◆ Exercise prompt:
Find the lines in the records that carry the word "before". Copy each one.

◆ Data for analysis:

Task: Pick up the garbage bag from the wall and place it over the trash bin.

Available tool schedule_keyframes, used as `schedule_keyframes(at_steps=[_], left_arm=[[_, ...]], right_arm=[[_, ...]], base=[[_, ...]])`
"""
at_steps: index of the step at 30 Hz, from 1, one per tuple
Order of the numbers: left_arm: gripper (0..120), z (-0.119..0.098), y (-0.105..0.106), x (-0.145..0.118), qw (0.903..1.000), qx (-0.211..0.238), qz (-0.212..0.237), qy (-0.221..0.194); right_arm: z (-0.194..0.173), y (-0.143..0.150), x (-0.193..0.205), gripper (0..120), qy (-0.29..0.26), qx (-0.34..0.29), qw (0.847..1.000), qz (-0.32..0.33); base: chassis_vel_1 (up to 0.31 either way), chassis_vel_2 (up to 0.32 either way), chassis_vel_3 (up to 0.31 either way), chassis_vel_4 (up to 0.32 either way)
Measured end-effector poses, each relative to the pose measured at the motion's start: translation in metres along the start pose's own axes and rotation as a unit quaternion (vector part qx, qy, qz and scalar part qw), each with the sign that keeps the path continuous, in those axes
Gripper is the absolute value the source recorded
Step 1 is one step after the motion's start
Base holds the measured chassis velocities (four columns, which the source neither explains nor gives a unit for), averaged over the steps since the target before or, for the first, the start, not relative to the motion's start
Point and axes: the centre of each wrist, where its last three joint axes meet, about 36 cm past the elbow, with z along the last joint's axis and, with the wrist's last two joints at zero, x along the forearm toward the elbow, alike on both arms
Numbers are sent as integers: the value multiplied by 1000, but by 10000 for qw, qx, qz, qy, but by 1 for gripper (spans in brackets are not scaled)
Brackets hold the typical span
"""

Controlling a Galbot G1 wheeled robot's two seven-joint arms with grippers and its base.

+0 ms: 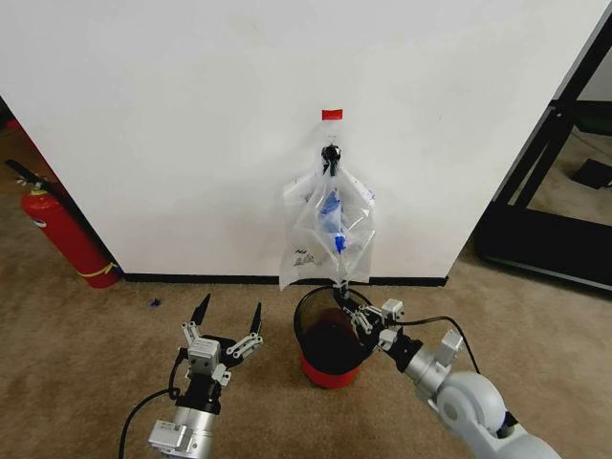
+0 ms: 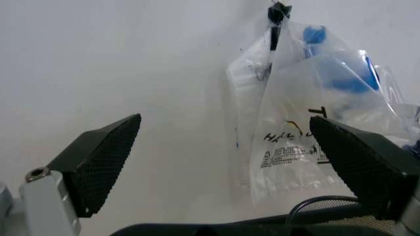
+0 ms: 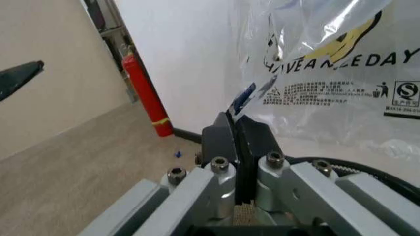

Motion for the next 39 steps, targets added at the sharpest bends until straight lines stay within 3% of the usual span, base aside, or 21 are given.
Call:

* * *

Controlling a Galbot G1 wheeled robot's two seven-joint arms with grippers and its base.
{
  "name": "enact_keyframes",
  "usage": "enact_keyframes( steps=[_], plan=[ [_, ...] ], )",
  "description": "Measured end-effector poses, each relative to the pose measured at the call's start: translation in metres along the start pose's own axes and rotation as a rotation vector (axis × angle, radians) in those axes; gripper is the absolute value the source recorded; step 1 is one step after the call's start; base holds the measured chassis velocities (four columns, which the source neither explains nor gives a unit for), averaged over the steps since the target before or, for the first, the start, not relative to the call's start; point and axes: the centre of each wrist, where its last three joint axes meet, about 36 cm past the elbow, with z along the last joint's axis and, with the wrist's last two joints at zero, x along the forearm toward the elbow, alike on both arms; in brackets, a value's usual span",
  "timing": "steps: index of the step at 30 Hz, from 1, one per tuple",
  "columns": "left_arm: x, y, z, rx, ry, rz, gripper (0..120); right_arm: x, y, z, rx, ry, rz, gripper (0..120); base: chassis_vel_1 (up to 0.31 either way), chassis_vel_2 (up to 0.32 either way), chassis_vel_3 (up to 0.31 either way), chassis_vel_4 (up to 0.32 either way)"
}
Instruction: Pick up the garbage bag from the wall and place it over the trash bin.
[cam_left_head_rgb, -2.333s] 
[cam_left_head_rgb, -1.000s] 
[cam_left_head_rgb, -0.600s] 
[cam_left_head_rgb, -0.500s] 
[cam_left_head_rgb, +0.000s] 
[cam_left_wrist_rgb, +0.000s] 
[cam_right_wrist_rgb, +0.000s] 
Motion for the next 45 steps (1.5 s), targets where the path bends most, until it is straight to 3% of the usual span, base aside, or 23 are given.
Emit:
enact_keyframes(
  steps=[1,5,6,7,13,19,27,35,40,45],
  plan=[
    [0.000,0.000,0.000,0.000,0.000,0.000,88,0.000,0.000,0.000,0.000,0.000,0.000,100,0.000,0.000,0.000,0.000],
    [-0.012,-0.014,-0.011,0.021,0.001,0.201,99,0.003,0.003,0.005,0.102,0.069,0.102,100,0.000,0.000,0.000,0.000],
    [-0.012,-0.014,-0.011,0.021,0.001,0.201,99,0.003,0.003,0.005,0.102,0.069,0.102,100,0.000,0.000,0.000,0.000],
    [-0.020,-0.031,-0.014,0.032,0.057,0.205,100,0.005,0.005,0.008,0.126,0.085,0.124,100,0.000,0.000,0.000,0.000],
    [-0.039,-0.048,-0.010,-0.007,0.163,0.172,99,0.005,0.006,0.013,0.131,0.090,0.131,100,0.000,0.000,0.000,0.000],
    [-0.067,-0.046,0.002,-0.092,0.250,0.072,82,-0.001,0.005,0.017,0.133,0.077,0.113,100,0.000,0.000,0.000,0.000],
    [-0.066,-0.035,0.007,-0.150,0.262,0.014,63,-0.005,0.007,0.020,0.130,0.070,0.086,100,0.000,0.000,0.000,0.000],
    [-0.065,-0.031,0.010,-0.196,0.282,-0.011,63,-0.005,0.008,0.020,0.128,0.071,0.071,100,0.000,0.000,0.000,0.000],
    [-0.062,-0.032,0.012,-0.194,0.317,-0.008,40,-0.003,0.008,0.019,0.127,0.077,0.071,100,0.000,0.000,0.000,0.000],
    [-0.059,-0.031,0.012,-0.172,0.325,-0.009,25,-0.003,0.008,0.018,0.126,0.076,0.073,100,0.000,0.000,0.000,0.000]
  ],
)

◆ Exercise result:
Base holds the measured chassis velocities (four columns, which the source neither explains nor gives a unit for), averaged over the steps since the target before or, for the first, the start, not relative to the motion's start
  "description": "Measured end-effector poses, each relative to the pose measured at the call's start: translation in metres along the start pose's own axes and rotation as a rotation vector (axis × angle, radians) in those axes; gripper is the absolute value the source recorded; step 1 is one step after the call's start; base holds the measured chassis velocities (four columns, which the source neither explains nor gives a unit for), averaged over the steps since the target before or, for the first, the start, not relative to the call's start; point and axes: the centre of each wrist, where its last three joint axes meet, about 36 cm past the elbow, with z along the last joint's axis and, with the wrist's last two joints at zero, x along the forearm toward the elbow, alike on both arms; in brackets, a value's usual span",

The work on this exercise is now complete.